### Work instruction
Without the images, write out the entries word for word.

□ □ □ □ □ □ □

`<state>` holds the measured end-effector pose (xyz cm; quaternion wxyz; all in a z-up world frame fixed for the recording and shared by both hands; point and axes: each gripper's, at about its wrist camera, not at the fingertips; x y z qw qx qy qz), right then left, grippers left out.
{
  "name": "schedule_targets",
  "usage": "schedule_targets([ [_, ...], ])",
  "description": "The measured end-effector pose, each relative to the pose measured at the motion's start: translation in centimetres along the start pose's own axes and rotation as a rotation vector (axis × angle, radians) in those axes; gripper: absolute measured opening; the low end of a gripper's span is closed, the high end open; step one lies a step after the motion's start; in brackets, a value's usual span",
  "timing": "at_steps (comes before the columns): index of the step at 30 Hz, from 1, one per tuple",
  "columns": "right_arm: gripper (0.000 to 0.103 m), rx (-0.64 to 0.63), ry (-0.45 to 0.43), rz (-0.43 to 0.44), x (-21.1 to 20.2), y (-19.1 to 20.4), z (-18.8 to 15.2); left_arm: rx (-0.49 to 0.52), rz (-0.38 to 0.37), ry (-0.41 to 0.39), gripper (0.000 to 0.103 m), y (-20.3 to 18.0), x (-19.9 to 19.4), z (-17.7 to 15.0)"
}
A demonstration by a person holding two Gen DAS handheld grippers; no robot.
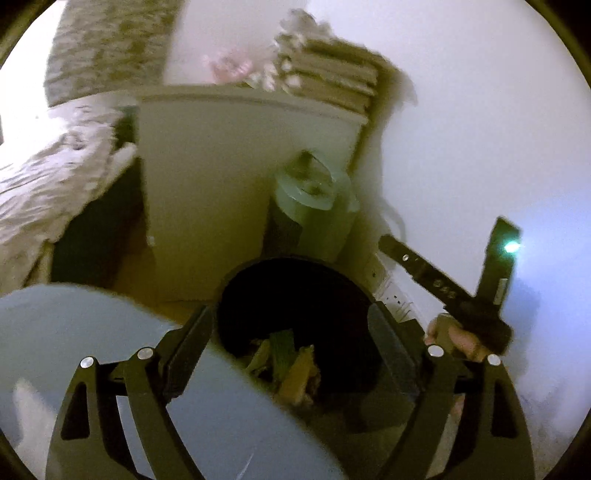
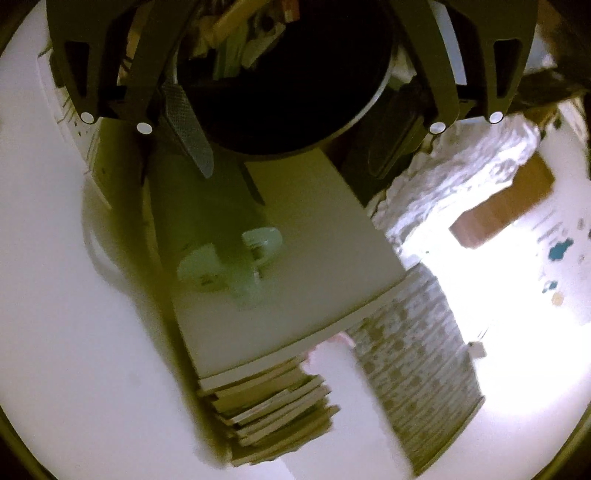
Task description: Collect trash
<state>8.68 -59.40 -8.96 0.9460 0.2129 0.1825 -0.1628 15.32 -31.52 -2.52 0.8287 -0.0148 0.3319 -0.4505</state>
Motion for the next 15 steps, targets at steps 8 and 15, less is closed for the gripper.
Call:
schedule_targets([
  [8,0.085,-0.086,0.029,0.231,-6.4,7.5,-3.7,-0.118,0.371,-0.158,0.098,3.7,-19.1,-6.8],
  [15,0.098,-0.243,0.049,0.659,-18.1,24.0,-6.6,-0.193,0.722,-0.251,0.098,4.6,-30.7,-11.8],
])
Point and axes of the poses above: each gripper's, at about its wrist camera, not at the fingertips, and x roughly the way its jaws point, y to its left, z to its top, and after that the axes turned 10 degrees about -z, right-handed
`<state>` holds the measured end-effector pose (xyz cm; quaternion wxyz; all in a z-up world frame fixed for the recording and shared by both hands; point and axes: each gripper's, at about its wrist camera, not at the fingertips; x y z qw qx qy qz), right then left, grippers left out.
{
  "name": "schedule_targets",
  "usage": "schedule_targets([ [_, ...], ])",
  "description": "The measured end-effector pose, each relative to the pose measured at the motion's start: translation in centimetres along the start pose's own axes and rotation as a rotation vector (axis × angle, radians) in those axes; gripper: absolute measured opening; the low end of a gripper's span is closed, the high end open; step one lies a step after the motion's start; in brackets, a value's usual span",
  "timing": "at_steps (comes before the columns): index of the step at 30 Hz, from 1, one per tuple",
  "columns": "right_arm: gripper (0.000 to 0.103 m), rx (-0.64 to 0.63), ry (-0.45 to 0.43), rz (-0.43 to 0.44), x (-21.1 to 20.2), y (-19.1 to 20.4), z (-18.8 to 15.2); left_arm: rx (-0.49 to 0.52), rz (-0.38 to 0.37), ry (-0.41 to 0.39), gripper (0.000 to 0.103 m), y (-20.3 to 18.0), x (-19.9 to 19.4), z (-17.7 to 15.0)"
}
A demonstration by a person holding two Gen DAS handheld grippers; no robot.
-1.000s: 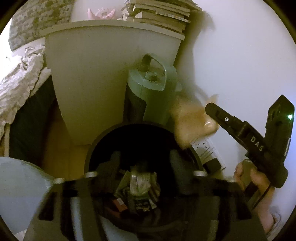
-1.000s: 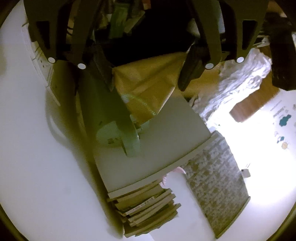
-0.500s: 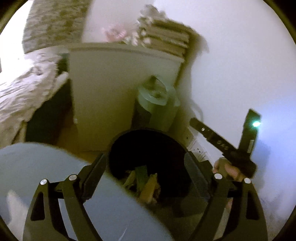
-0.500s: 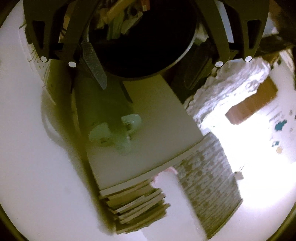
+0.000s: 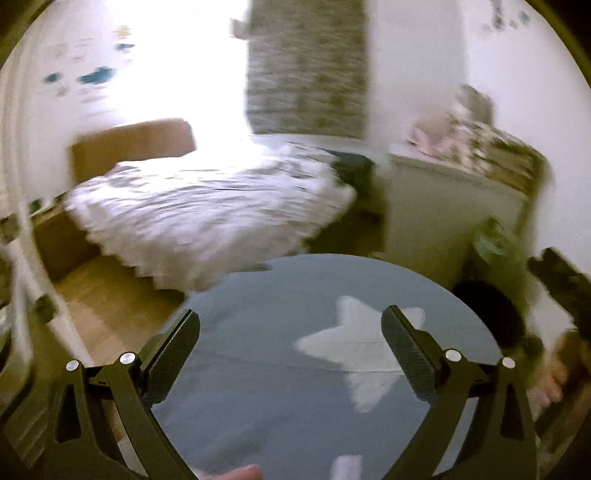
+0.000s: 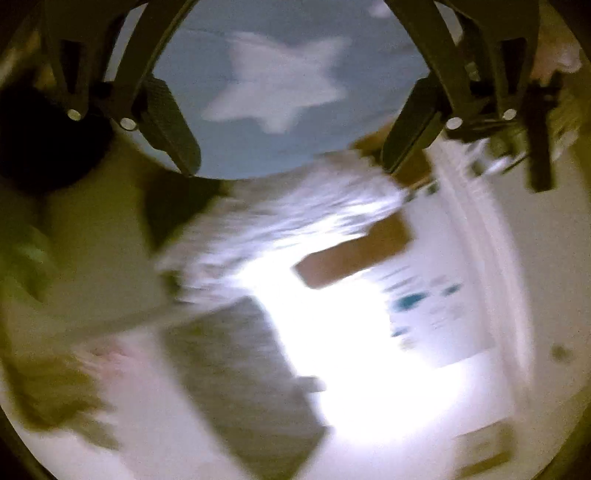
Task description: Collect trash
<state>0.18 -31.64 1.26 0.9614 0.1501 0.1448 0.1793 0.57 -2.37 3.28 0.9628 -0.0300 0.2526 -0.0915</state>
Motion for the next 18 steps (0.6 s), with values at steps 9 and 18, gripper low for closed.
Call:
schedule_targets([
  [9,0.098,-0.182,-0.01,0.092,0.2,13.7,1.3,-0.124,0.084,-0.091,0.098,4.6,-5.9,-0.9],
  [18,0.098,-0.218,-0.01,-0.048,-0.3,16.5,-0.8,-0.121,0.082,-0.109,0.098,4.7,-7.4,-1.3],
])
Point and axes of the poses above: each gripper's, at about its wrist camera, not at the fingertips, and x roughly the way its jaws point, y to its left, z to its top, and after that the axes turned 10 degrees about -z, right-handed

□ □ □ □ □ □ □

### Written reply
`<state>` holds the measured end-effector pose (xyz cm; quaternion wxyz; all in a z-up world frame fixed for the recording and shared by both hands; point and axes: each gripper's, at about its wrist camera, not at the fingertips; x y z qw qx qy qz), right then left, grippers left out.
{
  "name": "schedule_targets",
  "usage": "schedule_targets([ [_, ...], ])",
  "description": "The measured end-effector pose, each relative to the pose measured at the motion's start: translation in centimetres along the start pose's own axes and rotation as a rotation vector (axis × angle, radians) in those axes; gripper: absolute measured opening; the low end of a gripper's span is closed, the high end open; step one lies a step after the motion's start; in brackets, a value's usual span",
  "timing": "at_steps (comes before the columns): index of the step at 30 Hz, from 1, one per tuple",
  "columns": "right_arm: gripper (0.000 to 0.103 m), rx (-0.64 to 0.63), ry (-0.45 to 0.43), rz (-0.43 to 0.44), x (-21.1 to 20.2), y (-19.1 to 20.4), z (-18.8 to 15.2); left_arm: rx (-0.49 to 0.52), rz (-0.38 to 0.37), ry (-0.41 to 0.39), gripper (0.000 to 0.103 m), y (-20.3 to 18.0), x (-19.9 to 19.4), z (-17.7 to 15.0)"
}
A demonstration by a person holding two Gen DAS handheld grippers; no robot.
Task description: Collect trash
<state>8.68 -59.40 -8.96 0.9460 0.2129 0.1825 -0.1628 15.32 -31.52 -2.52 0.8287 -0.0148 0.3319 -0.4505</state>
Motion for the next 15 steps, targets at steps 8 and 15, less is closed for the gripper.
Call:
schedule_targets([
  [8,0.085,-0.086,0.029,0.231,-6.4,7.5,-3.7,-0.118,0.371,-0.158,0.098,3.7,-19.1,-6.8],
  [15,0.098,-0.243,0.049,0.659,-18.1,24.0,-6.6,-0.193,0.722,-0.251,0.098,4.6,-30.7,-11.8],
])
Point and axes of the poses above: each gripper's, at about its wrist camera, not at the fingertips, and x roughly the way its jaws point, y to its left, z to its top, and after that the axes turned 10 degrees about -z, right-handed
`<state>` holds the measured end-effector pose (xyz cm; quaternion wxyz; all in a z-up world frame fixed for the recording and shared by both hands; point and axes: each gripper's, at about its wrist camera, not at the fingertips; x y z qw qx qy qz), right then left, grippers left out.
{
  "name": "schedule_targets",
  "usage": "schedule_targets([ [_, ...], ])",
  "description": "The measured end-effector pose, each relative to the pose measured at the motion's start: translation in centimetres along the start pose's own axes and rotation as a rotation vector (axis × angle, radians) in those axes; gripper: absolute measured opening; the low end of a gripper's span is closed, the high end open; step one lies a step after the motion's start; in brackets, a value's usual span",
  "timing": "at_steps (comes before the columns): index of the step at 30 Hz, from 1, one per tuple",
  "columns": "right_arm: gripper (0.000 to 0.103 m), rx (-0.64 to 0.63), ry (-0.45 to 0.43), rz (-0.43 to 0.44), x (-21.1 to 20.2), y (-19.1 to 20.4), z (-18.8 to 15.2); left_arm: rx (-0.49 to 0.52), rz (-0.38 to 0.37), ry (-0.41 to 0.39), gripper (0.000 to 0.103 m), y (-20.3 to 18.0), x (-19.9 to 19.4), z (-17.7 to 15.0)"
}
A demonstration by a person holding two Gen DAS handheld grippers; no robot.
-1.000s: 
-1.000s: 
-0.500s: 
-0.500s: 
+0.000s: 
+0.000s: 
Task description: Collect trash
<state>0.18 -31.64 1.26 0.9614 0.1501 0.1448 0.1793 0.57 -2.37 3.28 0.9628 -0.0300 0.2526 -0.0915</state>
Motion for the next 18 steps (0.6 s), with values at steps 9 and 18, gripper low for closed.
Call:
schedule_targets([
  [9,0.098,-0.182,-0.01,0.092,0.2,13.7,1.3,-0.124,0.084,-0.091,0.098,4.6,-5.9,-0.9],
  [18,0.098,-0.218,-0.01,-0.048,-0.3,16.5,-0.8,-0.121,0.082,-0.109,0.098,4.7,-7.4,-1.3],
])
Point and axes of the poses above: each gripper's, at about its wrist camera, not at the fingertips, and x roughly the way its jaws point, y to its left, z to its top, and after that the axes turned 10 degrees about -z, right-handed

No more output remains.